Opole. Zdobywcy Złotych Masek
Grażyna Rogowska, Leszek Malec, Paweł Passini i Marian Pecko zostali uznani za najwybitniejszych teatralnych artystów w minionym roku. Nagrodę marszałka za najlepszy spektakl teatralny otrzymała "Ifigenia w Aulidzie" [na zdjęciu] wyreżyserowana przez Pawła Passiniego.
- To jakieś kompletne wariactwo! Bardzo się cieszę, że ten spektakl został zauważony, bo jest dla mnie bardzo ważny. Nawet nie dlatego, że to jeden z moich ulubionych tekstów, ale jego wystawienie to proces, dla którego była potrzebna zupełna jedność duchowa zespołu. Tak jak w starożytności. To jest nagroda dla całego zespołu. Doskonale mi się z nim pracuje, bo jest zaangażowany jedynie w teatr, a nie na przykład w jakieś telenowele. No i w końcu udźwignął ten spektakl Leszek Malec, odtwórca roli Agamemnona - mówił pełen emocji Passini. Malec również otrzymał Złotą Maskę. Tyle że nie za rolę w Infigenii, tylko za kreacje w "Trzech siostrach" i "Dożywociu".

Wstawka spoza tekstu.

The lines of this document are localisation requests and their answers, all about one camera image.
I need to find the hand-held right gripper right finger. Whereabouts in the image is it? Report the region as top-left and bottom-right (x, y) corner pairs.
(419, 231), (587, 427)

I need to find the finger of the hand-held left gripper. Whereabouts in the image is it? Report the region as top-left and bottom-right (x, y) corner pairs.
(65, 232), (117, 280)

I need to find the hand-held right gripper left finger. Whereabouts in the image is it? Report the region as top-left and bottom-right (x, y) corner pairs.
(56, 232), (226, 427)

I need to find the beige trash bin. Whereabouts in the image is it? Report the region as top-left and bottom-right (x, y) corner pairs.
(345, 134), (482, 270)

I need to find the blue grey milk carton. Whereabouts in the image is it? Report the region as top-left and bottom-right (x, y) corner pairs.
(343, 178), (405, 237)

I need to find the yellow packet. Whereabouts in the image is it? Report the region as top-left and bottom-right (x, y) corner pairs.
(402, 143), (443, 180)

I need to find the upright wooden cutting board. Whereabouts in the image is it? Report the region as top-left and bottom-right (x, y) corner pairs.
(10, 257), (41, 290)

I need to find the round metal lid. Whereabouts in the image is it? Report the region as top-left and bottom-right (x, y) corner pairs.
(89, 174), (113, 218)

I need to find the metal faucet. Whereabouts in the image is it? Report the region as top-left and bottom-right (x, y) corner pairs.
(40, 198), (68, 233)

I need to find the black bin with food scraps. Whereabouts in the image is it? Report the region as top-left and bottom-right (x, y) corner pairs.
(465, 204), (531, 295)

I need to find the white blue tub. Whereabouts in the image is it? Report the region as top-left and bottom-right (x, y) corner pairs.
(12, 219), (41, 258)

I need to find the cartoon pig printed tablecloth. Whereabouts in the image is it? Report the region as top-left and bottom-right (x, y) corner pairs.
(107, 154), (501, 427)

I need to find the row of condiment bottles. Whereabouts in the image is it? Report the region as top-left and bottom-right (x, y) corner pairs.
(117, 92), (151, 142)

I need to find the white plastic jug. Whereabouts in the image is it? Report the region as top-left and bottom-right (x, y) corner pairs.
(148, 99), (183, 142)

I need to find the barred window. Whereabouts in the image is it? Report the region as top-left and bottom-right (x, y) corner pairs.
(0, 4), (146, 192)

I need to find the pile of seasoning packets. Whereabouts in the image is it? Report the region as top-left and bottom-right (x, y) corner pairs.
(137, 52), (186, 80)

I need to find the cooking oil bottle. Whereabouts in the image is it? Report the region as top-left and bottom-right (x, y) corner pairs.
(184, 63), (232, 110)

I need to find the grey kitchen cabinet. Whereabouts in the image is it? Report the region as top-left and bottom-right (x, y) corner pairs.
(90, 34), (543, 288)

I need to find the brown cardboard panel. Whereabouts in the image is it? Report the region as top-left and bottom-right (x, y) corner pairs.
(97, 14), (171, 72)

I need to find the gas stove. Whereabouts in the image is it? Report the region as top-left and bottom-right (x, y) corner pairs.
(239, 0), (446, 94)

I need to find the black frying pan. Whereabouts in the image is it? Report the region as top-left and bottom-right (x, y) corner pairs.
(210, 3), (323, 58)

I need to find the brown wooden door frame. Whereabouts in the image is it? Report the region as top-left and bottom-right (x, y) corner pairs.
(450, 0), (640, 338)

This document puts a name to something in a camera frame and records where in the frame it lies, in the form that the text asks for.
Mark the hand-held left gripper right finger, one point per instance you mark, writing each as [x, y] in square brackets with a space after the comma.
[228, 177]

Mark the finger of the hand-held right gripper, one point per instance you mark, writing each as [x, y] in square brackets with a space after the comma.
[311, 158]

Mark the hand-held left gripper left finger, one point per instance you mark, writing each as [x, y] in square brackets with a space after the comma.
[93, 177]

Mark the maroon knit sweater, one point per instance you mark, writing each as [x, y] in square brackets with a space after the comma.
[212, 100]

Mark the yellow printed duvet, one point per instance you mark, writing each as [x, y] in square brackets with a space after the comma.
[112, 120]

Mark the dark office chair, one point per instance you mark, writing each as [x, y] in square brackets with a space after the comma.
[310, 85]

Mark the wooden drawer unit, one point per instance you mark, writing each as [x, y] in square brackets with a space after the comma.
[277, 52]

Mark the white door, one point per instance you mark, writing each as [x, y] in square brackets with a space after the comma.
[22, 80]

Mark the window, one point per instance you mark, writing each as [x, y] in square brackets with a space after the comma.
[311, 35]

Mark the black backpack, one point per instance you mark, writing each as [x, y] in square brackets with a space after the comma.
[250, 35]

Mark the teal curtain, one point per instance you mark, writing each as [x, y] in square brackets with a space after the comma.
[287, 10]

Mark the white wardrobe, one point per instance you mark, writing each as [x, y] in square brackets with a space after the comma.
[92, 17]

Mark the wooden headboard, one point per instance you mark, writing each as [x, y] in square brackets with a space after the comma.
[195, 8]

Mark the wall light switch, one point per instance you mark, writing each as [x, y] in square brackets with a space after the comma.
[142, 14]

- Nie mogę w to uwierzyć. To wspaniała wiadomość. Grało mi się je dosyć swobodnie, nawet łatwo. To rola w Ifigenii wymagała ogromnej pracy i ona była najtrudniejsza - wyznał Malec. To jego pierwsza Złota Maska w przeciwieństwie do Grażyny Rogowskiej, uhonorowanej za rolę Po Co w "god.com", gdzie grała istotę... bezpłciową. - To było dla mnie duże wyzwanie. Może nawet największe w całej mojej karierze. Radość z otrzymania Złotej Maski na pewno nie jest jednak mniejsza niż za pierwszym razem, ale przecież nagrody to nie jest sens mojej pracy - skomentowała Rogowska. Nagrodę za reżyserię dostał Marian Pecko, który w Teatrze Lalki i Aktora wyreżyserował spektakl "Mr. Scrooge" osnuty na "Opowieści wigilijnej" Ch. Dickensa. Nie przyjechał na poniedziałkowe uroczystości do teatru chorzowskiego, jest we Francji.